Una delle prime curiosità emerse sul nuovo Papa Francesco eletto il 13 marzo scorso, è proprio quella riguardante un problema di salute che da moltissimi anni lo ha costretto a vivere senza una parte di un polmone. Papa Bergoglio, infatti, fu sottoposto ad un intervento per la rimozione della parte superiore del polmone destro all’età di 21 anni, a causa di un’infezione respiratoria che si aggravò in breve tempo.Chi conosce il Papa da anni, comunque, conferma proprio il perfetto stato di salute di sua Santità, che non ha mai avuto particolari limitazioni nella vita quotidiana.

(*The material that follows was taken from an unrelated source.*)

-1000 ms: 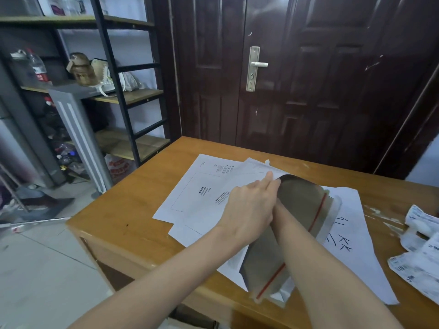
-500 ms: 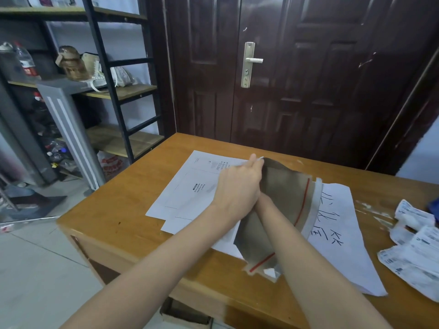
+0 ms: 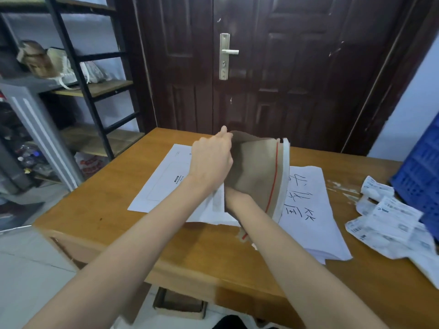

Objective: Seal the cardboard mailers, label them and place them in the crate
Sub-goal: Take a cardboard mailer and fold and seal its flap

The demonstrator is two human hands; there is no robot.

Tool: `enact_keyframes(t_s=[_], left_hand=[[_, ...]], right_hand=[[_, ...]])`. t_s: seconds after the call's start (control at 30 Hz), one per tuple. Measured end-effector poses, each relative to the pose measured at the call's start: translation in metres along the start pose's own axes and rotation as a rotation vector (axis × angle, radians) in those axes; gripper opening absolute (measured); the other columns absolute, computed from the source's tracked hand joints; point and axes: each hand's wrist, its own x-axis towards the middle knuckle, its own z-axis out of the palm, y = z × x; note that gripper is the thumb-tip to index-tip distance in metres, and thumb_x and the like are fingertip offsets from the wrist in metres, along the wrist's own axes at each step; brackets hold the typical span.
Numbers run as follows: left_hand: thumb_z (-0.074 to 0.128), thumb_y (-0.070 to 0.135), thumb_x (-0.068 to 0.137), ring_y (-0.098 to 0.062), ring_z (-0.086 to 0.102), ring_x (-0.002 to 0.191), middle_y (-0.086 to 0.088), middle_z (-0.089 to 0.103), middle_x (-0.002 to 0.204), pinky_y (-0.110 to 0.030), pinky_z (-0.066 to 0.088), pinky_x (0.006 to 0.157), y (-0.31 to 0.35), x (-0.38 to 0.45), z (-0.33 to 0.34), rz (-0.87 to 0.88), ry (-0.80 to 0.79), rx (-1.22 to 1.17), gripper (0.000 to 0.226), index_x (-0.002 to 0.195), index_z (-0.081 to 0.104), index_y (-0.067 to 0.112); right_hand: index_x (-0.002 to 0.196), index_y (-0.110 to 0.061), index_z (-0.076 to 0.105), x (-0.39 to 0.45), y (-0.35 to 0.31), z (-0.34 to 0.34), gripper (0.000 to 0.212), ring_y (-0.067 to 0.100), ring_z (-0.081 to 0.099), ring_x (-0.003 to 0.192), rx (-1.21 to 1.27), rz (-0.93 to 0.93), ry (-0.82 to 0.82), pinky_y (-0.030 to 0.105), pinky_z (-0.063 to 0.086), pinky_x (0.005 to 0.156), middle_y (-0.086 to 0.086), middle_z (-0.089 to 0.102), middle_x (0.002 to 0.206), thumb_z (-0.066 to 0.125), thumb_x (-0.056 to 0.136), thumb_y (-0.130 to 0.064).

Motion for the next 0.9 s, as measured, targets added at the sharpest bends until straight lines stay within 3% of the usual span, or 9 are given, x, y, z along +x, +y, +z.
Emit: enact_keyframes(t_s=[0.07,0.17,0.23,0.33,0.4,0.47,0.57,0.7,0.9], left_hand=[[0.066,0.001,0.073,-0.027,0.062,0.051,-0.002,0.062,0.13,-0.023,0.045,0.048,0.001,-0.001,-0.001,0.047,-0.031,0.098,0.032,0.102,0.071,0.012],[0.079,0.004,0.049,-0.019,0.058,0.04,0.004,0.073,0.106,-0.016,0.025,0.043,0.004,0.007,-0.006,0.098,-0.001,0.23,0.039,0.086,0.076,0.016],[0.077,0.001,0.052,-0.024,0.062,0.044,0.001,0.073,0.104,-0.017,0.027,0.045,0.004,0.015,-0.005,0.139,-0.021,0.251,0.038,0.088,0.075,0.013],[0.079,0.015,0.05,-0.013,0.06,0.044,0.009,0.073,0.088,-0.017,0.026,0.043,0.01,0.02,-0.006,0.16,-0.082,0.345,0.032,0.081,0.076,0.021],[0.082,0.02,0.043,-0.01,0.055,0.037,0.011,0.072,0.079,-0.016,0.021,0.041,0.016,0.023,-0.005,0.167,-0.003,0.404,0.03,0.072,0.075,0.024],[0.077,0.012,0.061,-0.017,0.061,0.048,0.005,0.072,0.103,-0.018,0.028,0.044,0.021,0.02,0.002,0.188,-0.037,0.36,0.031,0.091,0.074,0.018],[0.048,0.003,0.09,-0.029,0.066,0.08,-0.005,0.049,0.141,-0.029,0.042,0.059,0.027,0.013,0.014,0.142,-0.173,0.353,0.038,0.127,0.056,0.01],[0.042,0.001,0.092,-0.029,0.064,0.083,-0.007,0.059,0.122,-0.027,0.037,0.053,0.03,0.006,0.023,0.147,-0.215,0.371,0.035,0.124,0.054,0.008],[0.043,0.002,0.092,-0.026,0.062,0.071,-0.004,0.058,0.13,-0.022,0.03,0.045,0.027,0.006,0.029,0.132,-0.252,0.358,0.035,0.123,0.057,0.011]], right_hand=[[0.11,-0.003,0.055,0.0,-0.001,0.0,0.024,0.024,0.049,0.086,-0.151,-0.174,-0.015,0.029,0.046,0.078,0.012,0.057,0.1,0.041,0.101,-0.021],[0.091,-0.002,0.057,-0.001,-0.011,-0.01,0.006,0.022,0.045,0.08,-0.538,-0.435,0.014,0.033,0.045,0.075,0.012,0.056,0.088,0.051,0.092,-0.003],[0.076,-0.005,0.055,-0.006,-0.013,-0.028,0.011,0.022,0.05,0.072,-0.66,-0.494,-0.003,0.036,0.049,0.068,0.012,0.058,0.076,0.054,0.087,-0.001],[0.074,-0.014,0.064,-0.024,-0.008,-0.063,0.019,0.016,0.065,0.073,-0.22,-0.59,0.043,0.02,0.049,0.069,0.002,0.067,0.073,0.056,0.086,-0.004],[0.079,-0.01,0.07,-0.03,0.001,-0.083,0.019,0.014,0.071,0.07,0.223,-0.625,0.242,0.011,0.048,0.068,0.004,0.071,0.074,0.054,0.088,-0.005],[0.078,-0.011,0.07,-0.027,0.018,-0.101,0.015,0.016,0.07,0.071,0.443,-0.576,0.593,0.019,0.051,0.074,0.002,0.071,0.072,0.056,0.085,-0.009],[0.098,-0.019,0.065,-0.01,0.055,-0.128,0.015,0.02,0.062,0.1,0.053,-0.3,1.019,0.033,0.047,0.085,-0.001,0.064,0.102,0.062,0.084,-0.024],[0.133,-0.007,0.039,0.001,0.099,-0.145,0.09,0.035,0.032,0.128,-0.473,0.154,0.967,0.041,0.027,0.104,0.017,0.034,0.139,0.073,0.069,-0.061],[0.131,-0.009,0.037,0.007,0.122,-0.145,0.092,0.033,0.033,0.125,-0.638,0.237,0.973,0.039,0.028,0.102,0.014,0.04,0.137,0.07,0.067,-0.067]])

E’ un’ulteriore conferma che vivere senza una parte di polmone, ma anche un polmone intero, si può. I pazienti che subiscono un intervento di rimozione del polmone sono soprattutto, se non esclusicamente, pazienti con carcinomi polmonari operabili. Oggi si cerca però di preferire interventi di asportazione di tratti di polmone. Oppure pazienti con un altro tumore chiamato mesotelioma, sempre se operabile. Il polmone rimasto diventa più grosso e meno elastico (si dice enfisematoso), cioè cerca in una qualche maniera di compensare il mancante.